关于SparkSQL那些事(二)----sparksql基础语法(下)

       在上一篇博客中,重点介绍了如何通过sparksql来执行查询操作,虽然可以实现对创建的DateFrame进行操作,但是语法和普通的关系型数据库的SQL操作存在差异。不容易记住,所以这一篇博客中,介绍如何通过普通SQL来操作。

     通过SQL语句来调用

           创建表

                      df.registerTempTable("tabName");---->创建的是临时表

                      df.saveAsTable("tabName");---------->创建的是永久表

                      永久表和持久表的区别就在于:临时表在会话结束时,会被删除;而持久表会在会话结束后被保存下来。

           查询操作

                       我们首先创建一个DateFrame,进行演示。

                       >import org.apache.spark.sql.SQLContext

                       >val ssc=new SQLContext(sc);

                       >val df=sc.makeRDD(List((1,"a","bj"),(2,"b","sh"),(3,"c","gz"),(4,"d","bj"),(5,"e","gz"))).toDF("id","name","addr");

                       >df.registerTempTable("stu");----->注册临时表

                1)查询

                       关于SparkSQL那些事(二)----sparksql基础语法(下)_第1张图片

                2)带条件查询

                      关于SparkSQL那些事(二)----sparksql基础语法(下)_第2张图片

                3)排序查询

                     关于SparkSQL那些事(二)----sparksql基础语法(下)_第3张图片

                      注意:这里和SQL类似,默认的情况下是升序排序。

                4)分组查询

                       关于SparkSQL那些事(二)----sparksql基础语法(下)_第4张图片

                5)连接查询

                         这里我们创建新的DataFrame来进行操作。

                         >import org.apache.spark.sql.SQLContext

                         >val ssc=new SQLContext(sc);

                         >val dept=sc.parallelize(List((100,"财务部"),(200,"研发部"))).toDF("deptid","deptname")

                         >val emp=sc.parallelize(List((1,100,"张财务"),(2,100,"李会计"),(3,300,"王艳发"))).toDF("id","did","name")

                         >dept.registerTempTable("deptTab");

                          >emp.registerTempTable("empTab");

                          >sc.sql("select deptname,name from deptTab inner join empTab on deptTab.deptid=empTab.did").show()
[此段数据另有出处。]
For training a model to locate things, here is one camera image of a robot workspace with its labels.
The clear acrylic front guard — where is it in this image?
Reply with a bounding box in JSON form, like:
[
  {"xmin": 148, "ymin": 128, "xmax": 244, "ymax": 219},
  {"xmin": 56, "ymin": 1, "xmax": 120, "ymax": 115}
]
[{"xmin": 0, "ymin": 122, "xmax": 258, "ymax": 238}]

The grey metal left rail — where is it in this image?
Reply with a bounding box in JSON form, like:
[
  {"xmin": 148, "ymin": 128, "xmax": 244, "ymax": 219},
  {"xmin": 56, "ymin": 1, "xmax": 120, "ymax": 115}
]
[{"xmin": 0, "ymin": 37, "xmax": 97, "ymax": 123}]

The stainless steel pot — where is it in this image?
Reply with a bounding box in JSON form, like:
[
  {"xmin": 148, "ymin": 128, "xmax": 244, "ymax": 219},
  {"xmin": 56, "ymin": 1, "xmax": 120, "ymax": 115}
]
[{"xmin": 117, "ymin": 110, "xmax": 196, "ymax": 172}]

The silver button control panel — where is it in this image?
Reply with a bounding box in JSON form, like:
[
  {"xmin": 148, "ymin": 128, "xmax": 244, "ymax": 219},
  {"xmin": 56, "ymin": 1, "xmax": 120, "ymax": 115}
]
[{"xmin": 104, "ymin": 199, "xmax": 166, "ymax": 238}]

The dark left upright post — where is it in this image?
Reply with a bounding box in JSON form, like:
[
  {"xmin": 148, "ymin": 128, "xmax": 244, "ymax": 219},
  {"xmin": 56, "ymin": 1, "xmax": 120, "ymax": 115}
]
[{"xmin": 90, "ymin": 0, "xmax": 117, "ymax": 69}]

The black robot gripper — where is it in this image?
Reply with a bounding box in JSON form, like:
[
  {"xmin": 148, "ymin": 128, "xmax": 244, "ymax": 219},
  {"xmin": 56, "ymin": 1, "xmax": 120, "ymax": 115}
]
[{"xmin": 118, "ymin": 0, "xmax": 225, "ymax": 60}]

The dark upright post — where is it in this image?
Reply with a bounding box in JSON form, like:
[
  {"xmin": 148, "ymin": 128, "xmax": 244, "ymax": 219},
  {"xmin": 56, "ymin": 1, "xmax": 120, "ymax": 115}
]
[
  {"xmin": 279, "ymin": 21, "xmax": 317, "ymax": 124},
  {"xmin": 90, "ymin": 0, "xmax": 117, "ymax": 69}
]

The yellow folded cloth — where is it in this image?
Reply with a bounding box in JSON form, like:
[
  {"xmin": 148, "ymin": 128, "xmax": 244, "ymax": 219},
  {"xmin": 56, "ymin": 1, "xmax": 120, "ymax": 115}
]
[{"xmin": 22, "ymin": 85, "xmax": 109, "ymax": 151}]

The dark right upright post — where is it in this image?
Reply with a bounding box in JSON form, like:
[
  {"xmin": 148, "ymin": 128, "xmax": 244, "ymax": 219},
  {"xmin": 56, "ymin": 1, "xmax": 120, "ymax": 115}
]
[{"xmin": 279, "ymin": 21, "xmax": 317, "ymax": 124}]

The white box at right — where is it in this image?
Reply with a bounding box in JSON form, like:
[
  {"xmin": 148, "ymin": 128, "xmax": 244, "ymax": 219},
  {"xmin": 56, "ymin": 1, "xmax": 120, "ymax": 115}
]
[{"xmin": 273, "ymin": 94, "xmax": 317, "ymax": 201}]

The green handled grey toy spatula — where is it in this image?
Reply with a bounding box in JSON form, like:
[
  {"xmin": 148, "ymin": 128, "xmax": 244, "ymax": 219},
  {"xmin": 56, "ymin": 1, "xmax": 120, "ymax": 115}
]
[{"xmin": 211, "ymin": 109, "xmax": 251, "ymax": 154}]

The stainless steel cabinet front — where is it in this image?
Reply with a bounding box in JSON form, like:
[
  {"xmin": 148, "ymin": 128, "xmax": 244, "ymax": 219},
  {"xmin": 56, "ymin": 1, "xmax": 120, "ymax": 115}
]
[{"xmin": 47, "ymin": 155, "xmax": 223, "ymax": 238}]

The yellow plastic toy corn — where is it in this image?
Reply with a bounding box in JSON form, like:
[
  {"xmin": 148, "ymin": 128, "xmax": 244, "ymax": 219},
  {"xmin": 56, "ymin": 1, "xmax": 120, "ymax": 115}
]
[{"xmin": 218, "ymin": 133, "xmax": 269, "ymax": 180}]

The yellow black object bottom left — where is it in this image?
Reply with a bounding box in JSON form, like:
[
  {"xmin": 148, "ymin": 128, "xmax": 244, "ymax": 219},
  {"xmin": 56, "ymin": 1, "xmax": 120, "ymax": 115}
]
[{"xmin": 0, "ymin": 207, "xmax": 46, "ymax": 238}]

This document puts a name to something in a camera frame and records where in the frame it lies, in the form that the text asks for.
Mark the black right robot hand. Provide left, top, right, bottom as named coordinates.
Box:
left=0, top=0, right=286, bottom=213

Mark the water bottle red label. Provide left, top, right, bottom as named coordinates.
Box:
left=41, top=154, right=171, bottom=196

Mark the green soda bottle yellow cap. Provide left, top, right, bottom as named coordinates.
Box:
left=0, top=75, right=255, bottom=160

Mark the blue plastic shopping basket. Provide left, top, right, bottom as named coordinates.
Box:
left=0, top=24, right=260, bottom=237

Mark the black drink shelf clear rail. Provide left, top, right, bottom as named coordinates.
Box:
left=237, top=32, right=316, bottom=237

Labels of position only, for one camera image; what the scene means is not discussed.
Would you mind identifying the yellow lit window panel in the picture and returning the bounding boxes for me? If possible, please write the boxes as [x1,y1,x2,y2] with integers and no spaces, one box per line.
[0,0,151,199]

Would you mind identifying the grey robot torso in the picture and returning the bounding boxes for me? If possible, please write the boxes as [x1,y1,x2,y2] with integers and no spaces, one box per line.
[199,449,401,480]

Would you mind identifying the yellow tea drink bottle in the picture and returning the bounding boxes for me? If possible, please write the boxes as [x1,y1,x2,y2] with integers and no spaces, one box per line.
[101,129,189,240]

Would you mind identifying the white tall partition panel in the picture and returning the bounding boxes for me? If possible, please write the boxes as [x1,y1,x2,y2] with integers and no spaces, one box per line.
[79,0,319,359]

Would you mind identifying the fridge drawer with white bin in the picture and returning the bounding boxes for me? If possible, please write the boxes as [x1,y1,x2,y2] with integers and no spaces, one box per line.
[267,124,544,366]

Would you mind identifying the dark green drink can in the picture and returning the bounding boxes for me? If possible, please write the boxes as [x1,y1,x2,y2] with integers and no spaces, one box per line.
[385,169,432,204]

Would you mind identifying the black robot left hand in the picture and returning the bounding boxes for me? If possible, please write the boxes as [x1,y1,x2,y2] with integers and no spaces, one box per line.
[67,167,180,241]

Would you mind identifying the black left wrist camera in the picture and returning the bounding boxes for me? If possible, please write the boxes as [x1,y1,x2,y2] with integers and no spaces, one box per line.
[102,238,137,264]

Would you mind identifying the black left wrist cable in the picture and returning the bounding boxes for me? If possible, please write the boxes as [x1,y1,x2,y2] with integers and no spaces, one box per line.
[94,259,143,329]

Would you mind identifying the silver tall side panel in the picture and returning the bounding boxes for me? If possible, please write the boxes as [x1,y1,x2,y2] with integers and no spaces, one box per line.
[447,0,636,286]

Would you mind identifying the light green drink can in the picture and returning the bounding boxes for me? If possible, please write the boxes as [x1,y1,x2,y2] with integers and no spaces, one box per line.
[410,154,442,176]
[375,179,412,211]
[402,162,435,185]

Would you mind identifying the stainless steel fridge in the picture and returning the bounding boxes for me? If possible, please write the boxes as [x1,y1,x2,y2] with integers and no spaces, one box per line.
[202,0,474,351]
                          关于SparkSQL那些事(二)----sparksql基础语法(下)_第5张图片

                        这里演示的是内连接,左外连接和右外连接可自行调试。

                6)执行运算

                         >import org.apache.spark.sql.SQLContext

                         >val ssc=new SQLContext(sc);

                         >val df = sc.makeRDD(List(1,2,3,4,5)).toDF("num");

                         >df.registerTempTable("tabx")

                         >ssc.sql("select num*10 from tabx").show()

                  7)分页查询 

                                  >import org.apache.spark.sql.SQLContext

                                 >val ssc=new SQLContext(sc);

                                 >val df = sc.makeRDD(List(1,2,3,4,5)).toDF("num");

                                 >df.registerTempTable("tabx")

                                 >ssc.sql("select * from tabx limit 3").show();

                  8)查看表

                               >ssc.sql("show tables").show

                  9)  类似hive方式的操作

                               >val hiveContext = new org.apache.spark.sql.hive.HiveContext(sc)

                               >hiveContext.sql("create table if not exists zzz (key int, value string) row format delimited fields terminated by '|'")
                               >hiveContext.sql("load data local inpath 'file:///home/software/hdata.txt' into table zzz")

                               >hiveContext.sql("select key,value from zzz").show

                   10)Scala实现sparkSql操作

                                    val conf=new SparkConf().setMaster("spark://IP地址:7077").setAppName("操作名称");

                                    val sc=new SparkContext(conf);

                                     val sqlContext=new SQLContext(sc)

                                     val rdd=sc.makeRDD(List((1,"zhang"),(2,"li"),(3,"wang")))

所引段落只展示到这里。